A la fin du film relatant l'expérience, Stanley Milgram conclue que si un seul professeur peut faire tuer quelqu'un par une personne normale juste en faisant jouer sa légitimité de savant, un gouvernement peut faire faire à peu près n'importe quoi à une majorité de citoyens, surtout en cas de comportement moutonnier. L'expérience cherchait à savoir comment la Shoah avait pu être exécutée, et à ce niveau là la démonstration est convaincante. En tous cas il est effrayant de penser à l'éventail de manipulations possibles que laissent entrevoir ces résultats. On peut toutefois se dire que l'effet peut être relativisé : un gouvernement n'arrive pas à faire tout ce qu'il souhaite sans aucune résistance. Les manifestations fréquentes qu'il y a en France pour des sujets bien plus légers (lors des conflits avec tel ou tel ministre) montre que le gouvernement n'est forcément tout puissant. Et ceux qui n'obéissent pas jusqu'au bout peuvent suffire à faire capoter tel ou tel plan machiavélique.
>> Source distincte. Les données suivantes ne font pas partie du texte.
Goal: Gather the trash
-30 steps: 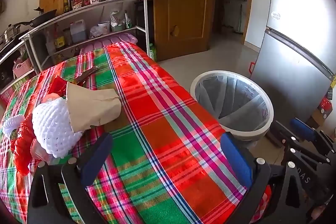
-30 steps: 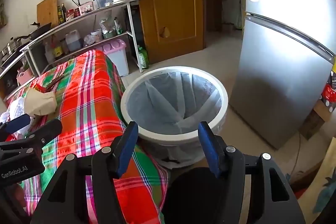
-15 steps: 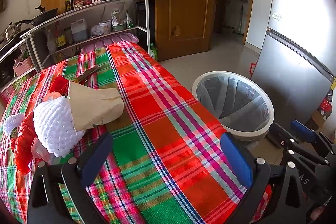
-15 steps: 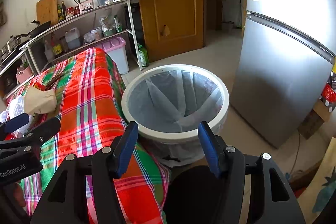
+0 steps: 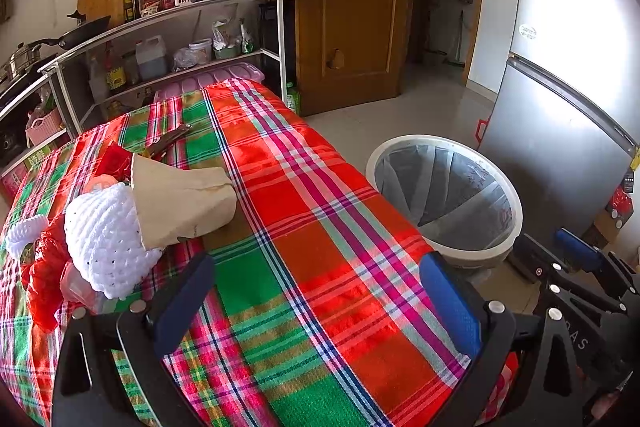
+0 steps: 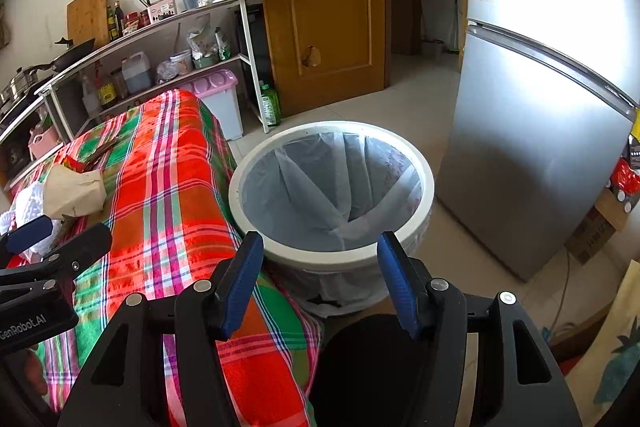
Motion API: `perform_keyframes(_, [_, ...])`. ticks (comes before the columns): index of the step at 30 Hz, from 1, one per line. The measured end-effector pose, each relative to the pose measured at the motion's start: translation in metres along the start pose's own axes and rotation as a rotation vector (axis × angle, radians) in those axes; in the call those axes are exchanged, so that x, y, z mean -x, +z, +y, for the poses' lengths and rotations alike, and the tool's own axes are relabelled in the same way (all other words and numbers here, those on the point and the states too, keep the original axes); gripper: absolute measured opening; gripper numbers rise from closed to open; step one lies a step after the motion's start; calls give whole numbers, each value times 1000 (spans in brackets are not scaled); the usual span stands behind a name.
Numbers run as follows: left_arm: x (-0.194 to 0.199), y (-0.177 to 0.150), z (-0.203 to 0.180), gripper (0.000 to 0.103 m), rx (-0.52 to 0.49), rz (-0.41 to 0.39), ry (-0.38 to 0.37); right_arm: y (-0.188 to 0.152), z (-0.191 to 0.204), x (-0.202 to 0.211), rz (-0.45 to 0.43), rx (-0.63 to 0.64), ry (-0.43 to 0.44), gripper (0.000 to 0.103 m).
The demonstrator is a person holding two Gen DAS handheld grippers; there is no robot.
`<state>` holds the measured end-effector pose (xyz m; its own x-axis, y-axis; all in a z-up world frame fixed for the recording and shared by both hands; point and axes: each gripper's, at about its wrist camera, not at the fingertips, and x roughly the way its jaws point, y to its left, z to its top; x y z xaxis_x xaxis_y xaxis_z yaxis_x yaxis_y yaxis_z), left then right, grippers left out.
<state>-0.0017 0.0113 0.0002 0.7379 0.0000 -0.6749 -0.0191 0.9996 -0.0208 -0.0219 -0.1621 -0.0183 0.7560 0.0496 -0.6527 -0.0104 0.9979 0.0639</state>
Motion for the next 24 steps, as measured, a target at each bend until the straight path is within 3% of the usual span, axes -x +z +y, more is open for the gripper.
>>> perform_keyframes(24, [0,-1,1,103,2,-2,2,0,0,0,2,-1,-7,60])
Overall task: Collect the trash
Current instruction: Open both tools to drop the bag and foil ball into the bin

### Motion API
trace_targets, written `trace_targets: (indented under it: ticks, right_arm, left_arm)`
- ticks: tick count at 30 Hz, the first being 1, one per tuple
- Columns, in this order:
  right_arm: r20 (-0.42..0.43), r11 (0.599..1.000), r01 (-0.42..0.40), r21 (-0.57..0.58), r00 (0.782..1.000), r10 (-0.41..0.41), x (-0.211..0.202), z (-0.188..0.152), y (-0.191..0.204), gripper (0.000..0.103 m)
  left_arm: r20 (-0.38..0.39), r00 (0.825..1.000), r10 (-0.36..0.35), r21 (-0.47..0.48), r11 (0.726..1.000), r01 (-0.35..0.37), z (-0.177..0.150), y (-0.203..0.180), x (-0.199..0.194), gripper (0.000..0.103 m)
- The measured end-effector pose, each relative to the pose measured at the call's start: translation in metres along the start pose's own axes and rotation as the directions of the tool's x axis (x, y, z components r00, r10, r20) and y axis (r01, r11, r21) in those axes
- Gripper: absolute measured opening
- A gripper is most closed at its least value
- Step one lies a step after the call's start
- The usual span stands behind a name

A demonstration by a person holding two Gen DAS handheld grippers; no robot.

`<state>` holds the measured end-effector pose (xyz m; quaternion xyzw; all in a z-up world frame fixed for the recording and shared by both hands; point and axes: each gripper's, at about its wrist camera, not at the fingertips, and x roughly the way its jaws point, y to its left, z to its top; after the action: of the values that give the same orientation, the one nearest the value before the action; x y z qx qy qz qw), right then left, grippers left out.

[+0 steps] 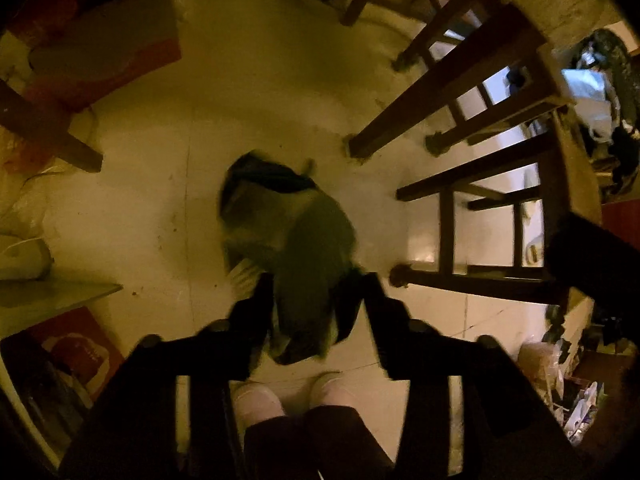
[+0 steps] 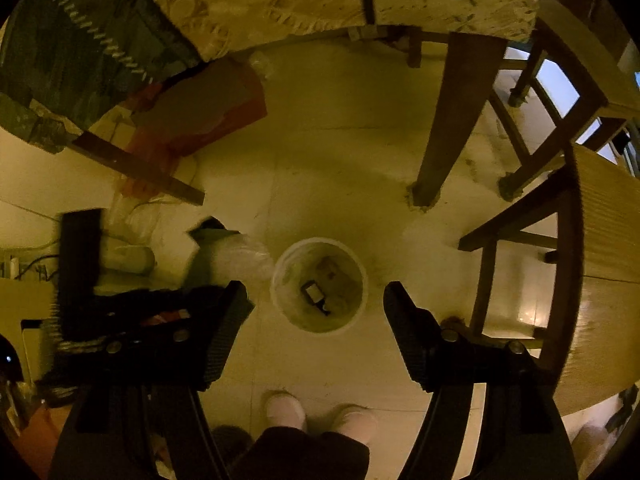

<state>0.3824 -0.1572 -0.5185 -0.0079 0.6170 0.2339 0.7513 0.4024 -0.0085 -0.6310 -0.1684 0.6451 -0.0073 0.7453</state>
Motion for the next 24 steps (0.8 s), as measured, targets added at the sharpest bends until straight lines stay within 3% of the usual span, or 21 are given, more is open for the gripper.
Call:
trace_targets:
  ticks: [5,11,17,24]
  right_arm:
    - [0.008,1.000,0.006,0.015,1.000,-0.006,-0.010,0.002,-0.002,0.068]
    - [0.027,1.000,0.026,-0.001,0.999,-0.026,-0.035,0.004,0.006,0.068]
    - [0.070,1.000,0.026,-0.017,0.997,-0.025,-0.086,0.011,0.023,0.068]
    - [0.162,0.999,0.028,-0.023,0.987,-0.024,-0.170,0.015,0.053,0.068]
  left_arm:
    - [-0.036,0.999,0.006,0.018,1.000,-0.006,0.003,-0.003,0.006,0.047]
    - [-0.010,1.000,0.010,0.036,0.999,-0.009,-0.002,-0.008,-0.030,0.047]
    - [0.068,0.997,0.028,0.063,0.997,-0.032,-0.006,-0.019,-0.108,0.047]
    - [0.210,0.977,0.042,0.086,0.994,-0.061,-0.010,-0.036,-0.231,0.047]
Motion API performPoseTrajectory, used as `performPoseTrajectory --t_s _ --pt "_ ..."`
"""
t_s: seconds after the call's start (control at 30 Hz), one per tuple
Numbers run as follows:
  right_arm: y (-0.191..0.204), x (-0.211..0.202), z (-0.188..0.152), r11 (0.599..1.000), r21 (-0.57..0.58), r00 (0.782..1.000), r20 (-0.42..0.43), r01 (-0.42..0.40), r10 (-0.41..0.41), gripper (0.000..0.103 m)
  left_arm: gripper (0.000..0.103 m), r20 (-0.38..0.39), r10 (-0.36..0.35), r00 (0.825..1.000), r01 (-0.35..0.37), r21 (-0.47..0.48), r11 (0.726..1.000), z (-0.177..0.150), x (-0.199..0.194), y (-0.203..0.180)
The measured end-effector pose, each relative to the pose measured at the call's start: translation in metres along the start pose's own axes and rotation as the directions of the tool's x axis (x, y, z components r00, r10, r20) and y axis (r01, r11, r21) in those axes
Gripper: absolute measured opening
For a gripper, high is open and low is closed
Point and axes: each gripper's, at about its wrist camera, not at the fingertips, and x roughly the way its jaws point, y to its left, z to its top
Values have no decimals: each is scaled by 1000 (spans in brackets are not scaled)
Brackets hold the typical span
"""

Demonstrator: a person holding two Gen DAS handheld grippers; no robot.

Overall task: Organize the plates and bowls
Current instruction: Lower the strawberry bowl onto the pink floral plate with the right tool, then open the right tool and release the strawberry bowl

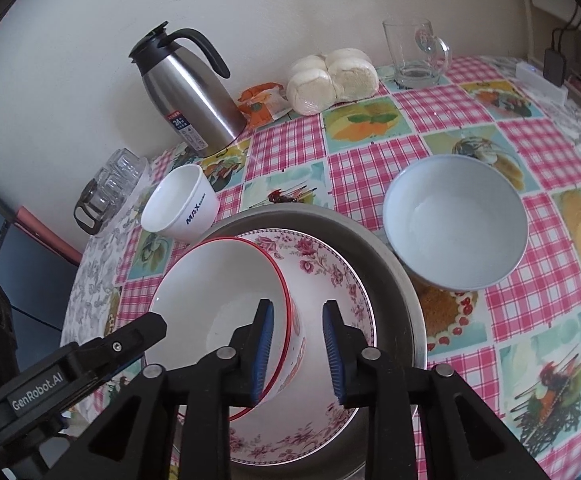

Toujours est-il que si Stanley Milgram fut critiqué à l'époque pour l'aspect iconoclaste (voir à la limite de l'éthique, vu le traitement fait à ses cobayes) de ses recherches, elles n'en restent pas moins extrêmement intéressantes pour comprendre la psychologie humaine. Peut-être est-ce là une façon de vivre avec l'effroi provoqué par la portée de ces résultats ? A ce niveau là, il peut y avoir encore de nombreuses découvertes à faire sur nos façons de pensée, et elles ne seront peut être pas toutes agréables à entendre, surtout si l'on considère toujours être des gens reposants sur une raison infaillible.